Dataset section Start Marker

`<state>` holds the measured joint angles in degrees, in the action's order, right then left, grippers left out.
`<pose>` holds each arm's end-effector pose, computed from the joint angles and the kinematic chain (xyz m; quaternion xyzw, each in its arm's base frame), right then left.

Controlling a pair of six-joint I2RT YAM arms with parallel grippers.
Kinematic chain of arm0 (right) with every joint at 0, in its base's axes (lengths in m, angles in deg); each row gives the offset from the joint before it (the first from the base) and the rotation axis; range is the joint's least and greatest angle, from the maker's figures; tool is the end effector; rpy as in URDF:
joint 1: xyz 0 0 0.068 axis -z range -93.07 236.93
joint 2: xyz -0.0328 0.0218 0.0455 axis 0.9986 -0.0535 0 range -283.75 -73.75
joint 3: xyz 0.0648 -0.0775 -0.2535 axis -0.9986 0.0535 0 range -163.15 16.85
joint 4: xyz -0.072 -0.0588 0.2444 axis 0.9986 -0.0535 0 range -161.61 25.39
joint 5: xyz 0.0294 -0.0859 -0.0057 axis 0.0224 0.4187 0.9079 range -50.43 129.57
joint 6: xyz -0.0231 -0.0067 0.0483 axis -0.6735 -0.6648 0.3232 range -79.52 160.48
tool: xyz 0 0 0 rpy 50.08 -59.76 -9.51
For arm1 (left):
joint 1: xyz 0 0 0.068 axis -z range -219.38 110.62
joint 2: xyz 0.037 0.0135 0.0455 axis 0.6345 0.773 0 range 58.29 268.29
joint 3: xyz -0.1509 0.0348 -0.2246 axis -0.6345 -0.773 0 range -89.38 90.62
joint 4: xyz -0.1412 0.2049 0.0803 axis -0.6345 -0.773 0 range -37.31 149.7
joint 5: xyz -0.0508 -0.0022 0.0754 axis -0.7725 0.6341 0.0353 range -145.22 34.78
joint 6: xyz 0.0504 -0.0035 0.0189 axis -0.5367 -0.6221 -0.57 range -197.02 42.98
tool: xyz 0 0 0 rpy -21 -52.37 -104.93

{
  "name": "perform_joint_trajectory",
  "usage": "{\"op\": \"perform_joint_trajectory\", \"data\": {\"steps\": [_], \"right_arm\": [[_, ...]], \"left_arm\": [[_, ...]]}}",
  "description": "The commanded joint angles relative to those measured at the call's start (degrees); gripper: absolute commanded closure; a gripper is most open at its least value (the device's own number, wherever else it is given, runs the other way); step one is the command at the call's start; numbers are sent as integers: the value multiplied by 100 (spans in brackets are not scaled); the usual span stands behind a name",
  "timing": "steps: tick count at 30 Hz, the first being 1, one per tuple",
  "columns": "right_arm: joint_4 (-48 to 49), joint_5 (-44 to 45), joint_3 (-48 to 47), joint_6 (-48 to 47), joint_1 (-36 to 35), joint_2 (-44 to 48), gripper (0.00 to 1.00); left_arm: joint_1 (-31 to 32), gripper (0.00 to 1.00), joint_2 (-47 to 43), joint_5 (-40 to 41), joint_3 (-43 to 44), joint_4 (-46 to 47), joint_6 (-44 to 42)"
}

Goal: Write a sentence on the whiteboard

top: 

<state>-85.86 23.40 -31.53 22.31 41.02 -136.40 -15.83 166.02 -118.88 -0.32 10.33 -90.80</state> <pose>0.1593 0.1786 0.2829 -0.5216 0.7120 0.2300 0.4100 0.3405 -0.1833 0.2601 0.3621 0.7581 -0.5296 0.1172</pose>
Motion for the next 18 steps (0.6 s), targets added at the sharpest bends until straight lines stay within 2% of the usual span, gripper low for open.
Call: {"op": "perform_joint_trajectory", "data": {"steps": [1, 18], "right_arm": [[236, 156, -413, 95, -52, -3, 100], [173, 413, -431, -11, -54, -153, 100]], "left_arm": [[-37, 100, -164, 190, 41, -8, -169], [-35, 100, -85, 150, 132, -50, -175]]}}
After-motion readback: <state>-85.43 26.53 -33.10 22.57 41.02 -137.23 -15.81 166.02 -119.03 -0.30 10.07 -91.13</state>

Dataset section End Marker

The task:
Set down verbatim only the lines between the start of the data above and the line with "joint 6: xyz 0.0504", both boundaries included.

Expected output:
`<state>` holds the measured joint angles in degrees, in the action's order, right then left, grippers left out.
`<pose>` holds each arm's end-effector pose, computed from the joint angles and the kinematic chain (xyz m; quaternion xyzw, each in its arm's base frame), right then left.

Controlling a pair of six-joint I2RT YAM arms with parallel grippers.
Kinematic chain of arm0 (right) with every joint at 0, in its base's axes (lengths in m, angles in deg); each row gives the offset from the joint before it (the first from the base) and the rotation axis; range is the joint's least and greatest angle, from the maker's figures; tool is the end effector; rpy as in URDF:
joint 1: xyz 0 0 0.068 axis -z range -93.07 236.93
joint 2: xyz -0.0328 0.0218 0.0455 axis 0.9986 -0.0535 0 range -283.75 -73.75
joint 3: xyz 0.0648 -0.0775 -0.2535 axis -0.9986 0.0535 0 range -163.15 16.85
joint 4: xyz -0.072 -0.0588 0.2444 axis 0.9986 -0.0535 0 range -161.61 25.39
joint 5: xyz 0.0294 -0.0859 -0.0057 axis 0.0224 0.4187 0.9079 range -50.43 129.57
joint 6: xyz -0.0231 -0.0067 0.0483 axis -0.6735 -0.6648 0.3232 range -79.52 160.48
tool: xyz 0 0 0 rpy 50.08 -59.76 -9.51
For arm1 (left):
joint 1: xyz 0 0 0.068 axis -z range -219.38 110.62
joint 2: xyz 0.037 0.0135 0.0455 axis 0.6345 0.773 0 range 58.29 268.29
joint 3: xyz -0.1509 0.0348 -0.2246 axis -0.6345 -0.773 0 range -89.38 90.62
joint 4: xyz -0.1412 0.2049 0.0803 axis -0.6345 -0.773 0 range -37.31 149.7
joint 5: xyz -0.0508 -0.0022 0.0754 axis -0.7725 0.6341 0.0353 range -145.22 34.78
joint 6: xyz 0.0504 -0.0035 0.0189 axis -0.5367 -0.6221 -0.57 range -197.02 42.98

The reply to this exercise is complete.